Was ist, was war der Mensch ohne sein Hoffen? Ein Suchender. Alles Wissen ist berechenbar, abrufbar oder kalkulierbar. Nicht aber das Leben, das Schicksal oder die menschlichen Prüfungen, die es bereithält. So fragt auch die Sphinx den irrenden Ödipus, was grösser sei als das Schicksal. Seine anmaßende, überhebliche Antwort lautet: „Der Mensch“.

Regisseur Hans Neuenfels kehrt mit einem schauerlich dunklen, düster markanten Oedipe aus der Feder des rumänischen Komponisten George Enescu und seinem französischen Librettisten Edmond Fleg an die Oper Frankfurt zurück.

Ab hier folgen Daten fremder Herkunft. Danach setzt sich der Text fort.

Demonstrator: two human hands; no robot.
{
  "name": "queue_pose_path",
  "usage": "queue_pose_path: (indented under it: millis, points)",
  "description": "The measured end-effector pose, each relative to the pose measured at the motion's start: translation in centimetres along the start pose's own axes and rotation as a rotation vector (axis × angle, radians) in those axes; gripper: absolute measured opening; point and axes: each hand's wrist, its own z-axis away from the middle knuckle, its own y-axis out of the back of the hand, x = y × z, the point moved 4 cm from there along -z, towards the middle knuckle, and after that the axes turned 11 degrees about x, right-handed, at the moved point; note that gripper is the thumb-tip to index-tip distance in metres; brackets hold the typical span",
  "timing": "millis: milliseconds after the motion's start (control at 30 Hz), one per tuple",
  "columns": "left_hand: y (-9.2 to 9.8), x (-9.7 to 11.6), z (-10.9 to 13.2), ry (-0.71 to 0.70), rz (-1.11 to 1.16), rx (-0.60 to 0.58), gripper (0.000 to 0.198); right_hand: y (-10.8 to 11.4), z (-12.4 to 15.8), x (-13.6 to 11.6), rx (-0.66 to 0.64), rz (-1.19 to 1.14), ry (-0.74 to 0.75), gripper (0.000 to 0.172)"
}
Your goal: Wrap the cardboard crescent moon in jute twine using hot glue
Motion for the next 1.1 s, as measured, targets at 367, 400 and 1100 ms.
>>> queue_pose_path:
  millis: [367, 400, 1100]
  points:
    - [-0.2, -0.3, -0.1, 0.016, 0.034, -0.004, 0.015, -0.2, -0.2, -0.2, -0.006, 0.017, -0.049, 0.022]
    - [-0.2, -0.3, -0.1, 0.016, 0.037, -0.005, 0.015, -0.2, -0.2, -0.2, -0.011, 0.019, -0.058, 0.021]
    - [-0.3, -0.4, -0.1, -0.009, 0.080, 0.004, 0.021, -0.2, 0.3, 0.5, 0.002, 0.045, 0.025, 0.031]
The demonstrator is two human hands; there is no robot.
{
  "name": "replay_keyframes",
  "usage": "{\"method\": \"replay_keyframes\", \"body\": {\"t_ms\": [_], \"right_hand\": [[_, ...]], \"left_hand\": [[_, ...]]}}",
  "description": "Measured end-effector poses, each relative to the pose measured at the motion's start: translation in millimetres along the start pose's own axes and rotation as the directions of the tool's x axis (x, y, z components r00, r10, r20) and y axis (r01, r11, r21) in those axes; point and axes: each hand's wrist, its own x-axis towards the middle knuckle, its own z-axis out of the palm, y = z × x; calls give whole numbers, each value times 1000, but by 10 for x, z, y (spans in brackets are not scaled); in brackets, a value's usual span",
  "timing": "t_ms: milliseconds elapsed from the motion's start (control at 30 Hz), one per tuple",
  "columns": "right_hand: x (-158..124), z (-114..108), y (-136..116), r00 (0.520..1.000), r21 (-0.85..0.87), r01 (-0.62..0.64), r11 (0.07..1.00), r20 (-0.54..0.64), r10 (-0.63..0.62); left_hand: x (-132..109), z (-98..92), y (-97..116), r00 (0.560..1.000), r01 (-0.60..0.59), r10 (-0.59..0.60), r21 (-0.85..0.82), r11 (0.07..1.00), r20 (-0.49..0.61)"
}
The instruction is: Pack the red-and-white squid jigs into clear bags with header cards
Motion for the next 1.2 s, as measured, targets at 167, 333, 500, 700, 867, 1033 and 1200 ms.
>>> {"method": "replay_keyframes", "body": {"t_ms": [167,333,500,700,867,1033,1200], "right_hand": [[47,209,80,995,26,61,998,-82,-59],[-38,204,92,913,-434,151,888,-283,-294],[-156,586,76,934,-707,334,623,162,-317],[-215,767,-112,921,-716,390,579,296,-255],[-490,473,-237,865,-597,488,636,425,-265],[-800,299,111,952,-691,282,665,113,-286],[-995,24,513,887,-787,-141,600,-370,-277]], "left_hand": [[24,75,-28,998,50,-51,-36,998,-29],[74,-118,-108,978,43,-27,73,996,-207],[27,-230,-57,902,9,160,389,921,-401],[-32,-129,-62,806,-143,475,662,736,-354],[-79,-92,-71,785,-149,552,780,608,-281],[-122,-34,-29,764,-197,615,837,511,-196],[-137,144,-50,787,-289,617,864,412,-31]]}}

Es wäre aber kein Neuenfels-Produkt, wenn nicht signifikante Markenzeichen des Regisseurs die Szenerie bestimmen würden. Zuerst das Libretto, das durch die deutsche Verwandlung von Henry Arnolds härter, unpoetischer und schroffer klingt als das gereimte poetischere Material Flegs. Das bremst die kraftvolle, hochemotionale Musik Enescus zwar nicht, stört aber, wenn gesprochener Text ohne Fluss artikuliert wird. Denn, es wird nicht nur gesungen, sondern des öfteren recht roh, auf neudeutsch artikuliert. „Hau ab“, „Halts Maul“ irritieren, gehören aber dazu. Es ist eben ein Lehr- und Denkstück, das uns Hans Neuenfels, der Altmeister des Regietheaters vorführt. Stets mit erhobenem Zeigefinger. Am Schluss scheint Neuenfels versöhnlich zu werden und entlässt seine Schüler mit dem Satz: „Es gibt keine Erkenntnis außer der Hoffnung“. Dieser tröstliche Schluss tönt trügerisch, weiß doch ein jeder, dass das Hoffen menschliches Leiden verursacht.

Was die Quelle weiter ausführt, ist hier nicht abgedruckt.